## PROBLEM REQUIREMENTS
The reply is to be an exact repetition of the entries that follow, with each picture left out.

(Collected data)
# # #

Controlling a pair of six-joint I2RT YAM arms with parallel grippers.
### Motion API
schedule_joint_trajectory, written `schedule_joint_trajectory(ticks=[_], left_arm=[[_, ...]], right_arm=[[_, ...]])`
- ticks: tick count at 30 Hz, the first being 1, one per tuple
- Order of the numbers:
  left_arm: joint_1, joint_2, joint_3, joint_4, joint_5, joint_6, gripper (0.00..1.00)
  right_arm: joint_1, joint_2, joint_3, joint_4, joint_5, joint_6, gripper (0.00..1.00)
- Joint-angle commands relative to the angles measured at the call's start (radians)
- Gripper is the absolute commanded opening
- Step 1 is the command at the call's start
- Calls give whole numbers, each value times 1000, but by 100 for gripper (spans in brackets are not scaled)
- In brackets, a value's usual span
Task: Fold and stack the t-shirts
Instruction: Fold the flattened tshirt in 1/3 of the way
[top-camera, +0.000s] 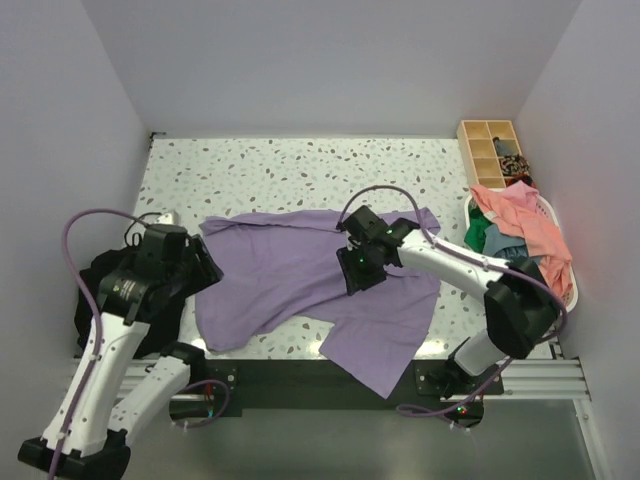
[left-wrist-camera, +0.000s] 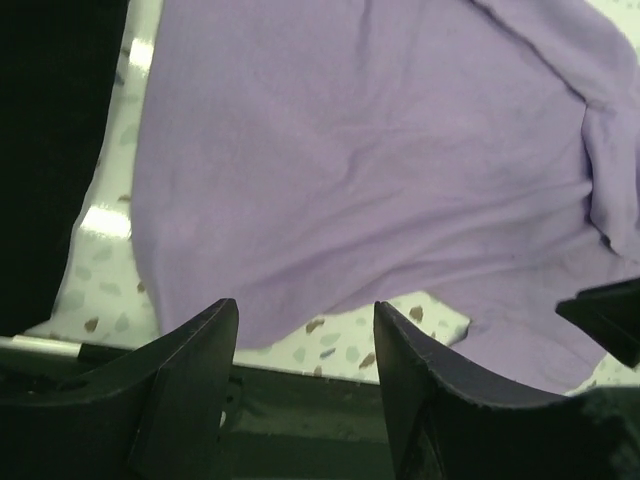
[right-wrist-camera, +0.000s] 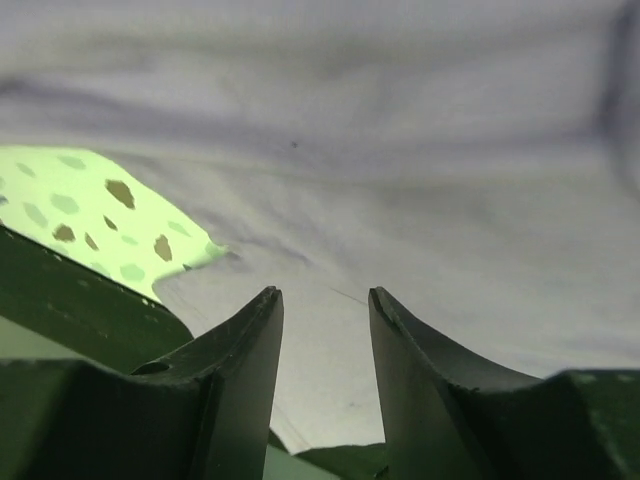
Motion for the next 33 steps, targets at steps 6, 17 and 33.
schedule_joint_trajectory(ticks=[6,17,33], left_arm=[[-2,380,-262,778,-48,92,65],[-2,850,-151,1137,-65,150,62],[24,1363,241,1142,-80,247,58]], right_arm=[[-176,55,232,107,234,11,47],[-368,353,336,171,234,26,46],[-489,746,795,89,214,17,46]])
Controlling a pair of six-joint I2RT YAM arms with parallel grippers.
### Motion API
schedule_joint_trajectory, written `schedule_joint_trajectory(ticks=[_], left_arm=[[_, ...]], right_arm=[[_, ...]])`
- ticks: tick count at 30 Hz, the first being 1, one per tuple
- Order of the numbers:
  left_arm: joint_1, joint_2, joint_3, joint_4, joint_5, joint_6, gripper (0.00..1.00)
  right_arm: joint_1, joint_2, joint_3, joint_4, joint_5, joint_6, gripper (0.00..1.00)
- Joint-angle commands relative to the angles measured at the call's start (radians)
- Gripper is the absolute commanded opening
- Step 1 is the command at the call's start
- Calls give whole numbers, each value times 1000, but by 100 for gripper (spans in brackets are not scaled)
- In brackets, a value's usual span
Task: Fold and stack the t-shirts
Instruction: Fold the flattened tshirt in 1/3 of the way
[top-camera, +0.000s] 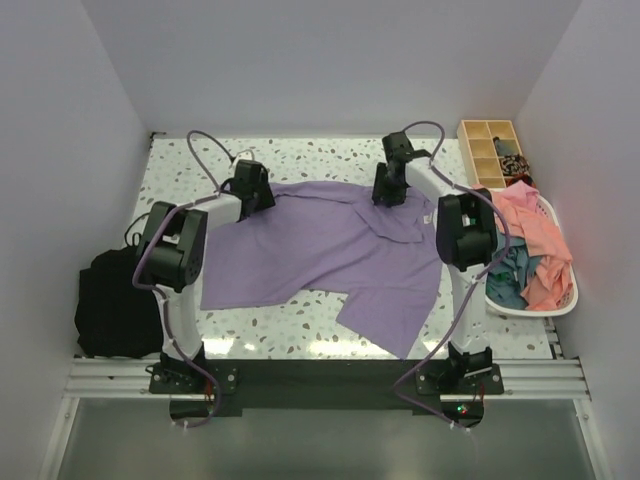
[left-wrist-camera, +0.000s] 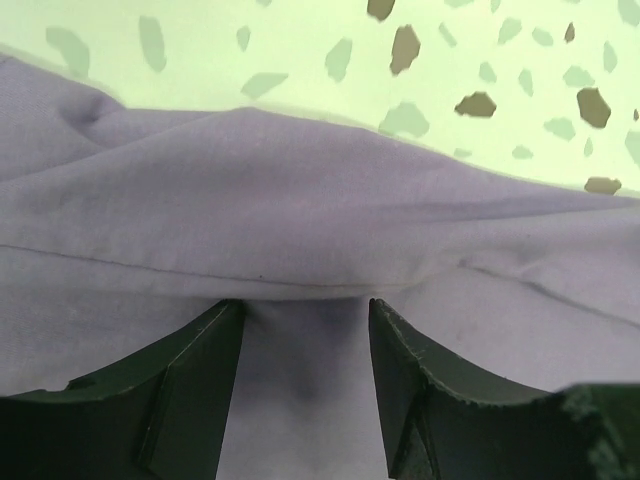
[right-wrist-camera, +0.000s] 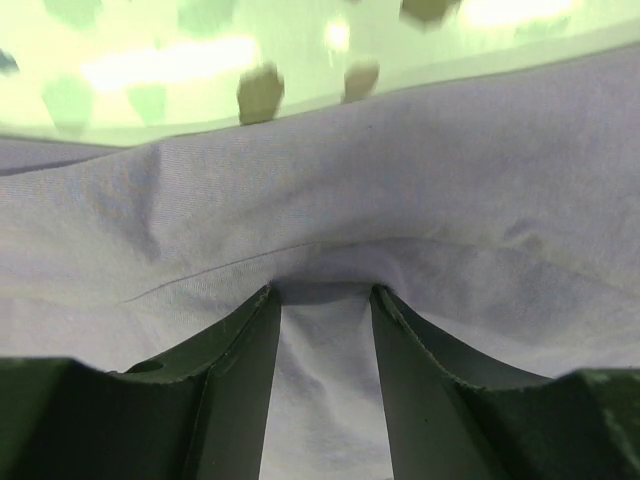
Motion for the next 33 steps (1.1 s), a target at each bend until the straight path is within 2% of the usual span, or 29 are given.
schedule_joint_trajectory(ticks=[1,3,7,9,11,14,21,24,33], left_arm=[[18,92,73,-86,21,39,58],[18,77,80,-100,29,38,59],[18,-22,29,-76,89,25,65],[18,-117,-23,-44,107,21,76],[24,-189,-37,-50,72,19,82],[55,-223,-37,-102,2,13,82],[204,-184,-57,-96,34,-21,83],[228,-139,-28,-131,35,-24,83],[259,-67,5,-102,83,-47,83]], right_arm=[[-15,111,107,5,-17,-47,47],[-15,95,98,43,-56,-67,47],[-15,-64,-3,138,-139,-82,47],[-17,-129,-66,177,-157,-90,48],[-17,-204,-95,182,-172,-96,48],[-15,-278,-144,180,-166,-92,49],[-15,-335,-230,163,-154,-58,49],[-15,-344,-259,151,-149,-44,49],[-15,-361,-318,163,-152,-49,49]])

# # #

## SOLUTION FOR THIS PROBLEM
Controlling a pair of six-joint I2RT YAM arms with parallel grippers.
### Motion API
schedule_joint_trajectory, written `schedule_joint_trajectory(ticks=[_], left_arm=[[_, ...]], right_arm=[[_, ...]])`
- ticks: tick count at 30 Hz, the first being 1, one per tuple
- Order of the numbers:
  left_arm: joint_1, joint_2, joint_3, joint_4, joint_5, joint_6, gripper (0.00..1.00)
  right_arm: joint_1, joint_2, joint_3, joint_4, joint_5, joint_6, gripper (0.00..1.00)
- Joint-angle commands relative to the angles measured at the call's start (radians)
- Gripper is the absolute commanded opening
- Step 1 is the command at the call's start
- Calls give whole numbers, each value times 1000, but by 100 for gripper (spans in brackets are not scaled)
- In brackets, a value's usual span
Task: Fold and stack the t-shirts
Instruction: Fold the flattened tshirt in 1/3 of the way
[top-camera, +0.000s] 
[left-wrist-camera, +0.000s] 
[right-wrist-camera, +0.000s] 
Motion for the next 33 steps, targets at steps 6, 17 and 33.
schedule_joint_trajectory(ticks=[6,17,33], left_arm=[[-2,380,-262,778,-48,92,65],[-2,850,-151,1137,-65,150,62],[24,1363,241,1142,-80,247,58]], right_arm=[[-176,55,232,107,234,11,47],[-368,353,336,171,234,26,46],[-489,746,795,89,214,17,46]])
Controlling a pair of six-joint I2RT YAM arms with parallel grippers.
### Motion API
schedule_joint_trajectory, written `schedule_joint_trajectory(ticks=[_], left_arm=[[_, ...]], right_arm=[[_, ...]])`
- ticks: tick count at 30 Hz, the first being 1, one per tuple
- Order of the numbers:
  left_arm: joint_1, joint_2, joint_3, joint_4, joint_5, joint_6, gripper (0.00..1.00)
  right_arm: joint_1, joint_2, joint_3, joint_4, joint_5, joint_6, gripper (0.00..1.00)
- Joint-angle commands relative to the angles measured at the call's start (radians)
- Gripper is the absolute commanded opening
- Step 1 is the command at the call's start
- Calls give whole numbers, each value times 1000, but by 100 for gripper (spans in brackets are not scaled)
- In brackets, a value's usual span
Task: Fold and stack the t-shirts
Instruction: Fold the flattened tshirt in 1/3 of the way
[top-camera, +0.000s] 
[left-wrist-camera, +0.000s] 
[right-wrist-camera, +0.000s] 
Motion for the next 33 steps (1.1 s), a target at each bend until the straight path is within 2% of the usual span, or 29 are given.
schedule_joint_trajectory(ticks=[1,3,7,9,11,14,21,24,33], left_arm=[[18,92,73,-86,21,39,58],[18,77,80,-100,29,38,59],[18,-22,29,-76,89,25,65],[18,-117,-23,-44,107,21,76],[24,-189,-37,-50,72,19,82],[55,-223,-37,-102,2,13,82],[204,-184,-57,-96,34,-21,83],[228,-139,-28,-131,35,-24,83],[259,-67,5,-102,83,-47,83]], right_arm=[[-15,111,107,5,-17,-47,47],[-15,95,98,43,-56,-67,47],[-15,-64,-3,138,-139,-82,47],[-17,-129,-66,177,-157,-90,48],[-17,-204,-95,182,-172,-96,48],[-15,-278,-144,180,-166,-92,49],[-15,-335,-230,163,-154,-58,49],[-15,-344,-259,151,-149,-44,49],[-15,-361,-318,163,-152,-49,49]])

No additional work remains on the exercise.